======== DATA EXTRACT ========

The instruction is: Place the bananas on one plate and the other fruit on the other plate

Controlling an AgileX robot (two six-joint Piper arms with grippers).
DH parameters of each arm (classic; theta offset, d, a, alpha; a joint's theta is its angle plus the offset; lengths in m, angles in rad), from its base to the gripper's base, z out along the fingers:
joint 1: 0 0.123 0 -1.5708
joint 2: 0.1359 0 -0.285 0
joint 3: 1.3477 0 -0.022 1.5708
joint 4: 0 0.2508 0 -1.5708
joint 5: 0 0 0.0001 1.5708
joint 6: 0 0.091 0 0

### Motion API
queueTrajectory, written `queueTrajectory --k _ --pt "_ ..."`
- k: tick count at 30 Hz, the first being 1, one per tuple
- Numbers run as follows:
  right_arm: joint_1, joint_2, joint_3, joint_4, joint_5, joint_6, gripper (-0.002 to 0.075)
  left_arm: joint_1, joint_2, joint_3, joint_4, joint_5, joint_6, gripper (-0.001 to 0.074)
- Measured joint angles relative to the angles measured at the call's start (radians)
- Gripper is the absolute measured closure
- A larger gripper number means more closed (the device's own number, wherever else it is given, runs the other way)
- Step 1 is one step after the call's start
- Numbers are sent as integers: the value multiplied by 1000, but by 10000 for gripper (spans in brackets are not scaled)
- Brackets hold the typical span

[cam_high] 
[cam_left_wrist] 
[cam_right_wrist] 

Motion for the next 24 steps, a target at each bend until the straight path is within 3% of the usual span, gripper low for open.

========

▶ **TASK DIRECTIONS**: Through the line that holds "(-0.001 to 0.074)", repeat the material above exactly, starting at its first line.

▶ **EXERCISE SOLUTION**:
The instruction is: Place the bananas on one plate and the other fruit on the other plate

Controlling an AgileX robot (two six-joint Piper arms with grippers).
DH parameters of each arm (classic; theta offset, d, a, alpha; a joint's theta is its angle plus the offset; lengths in m, angles in rad), from its base to the gripper's base, z out along the fingers:
joint 1: 0 0.123 0 -1.5708
joint 2: 0.1359 0 -0.285 0
joint 3: 1.3477 0 -0.022 1.5708
joint 4: 0 0.2508 0 -1.5708
joint 5: 0 0 0.0001 1.5708
joint 6: 0 0.091 0 0

### Motion API
queueTrajectory, written `queueTrajectory --k _ --pt "_ ..."`
- k: tick count at 30 Hz, the first being 1, one per tuple
- Numbers run as follows:
  right_arm: joint_1, joint_2, joint_3, joint_4, joint_5, joint_6, gripper (-0.002 to 0.075)
  left_arm: joint_1, joint_2, joint_3, joint_4, joint_5, joint_6, gripper (-0.001 to 0.074)

No additional answer text is required.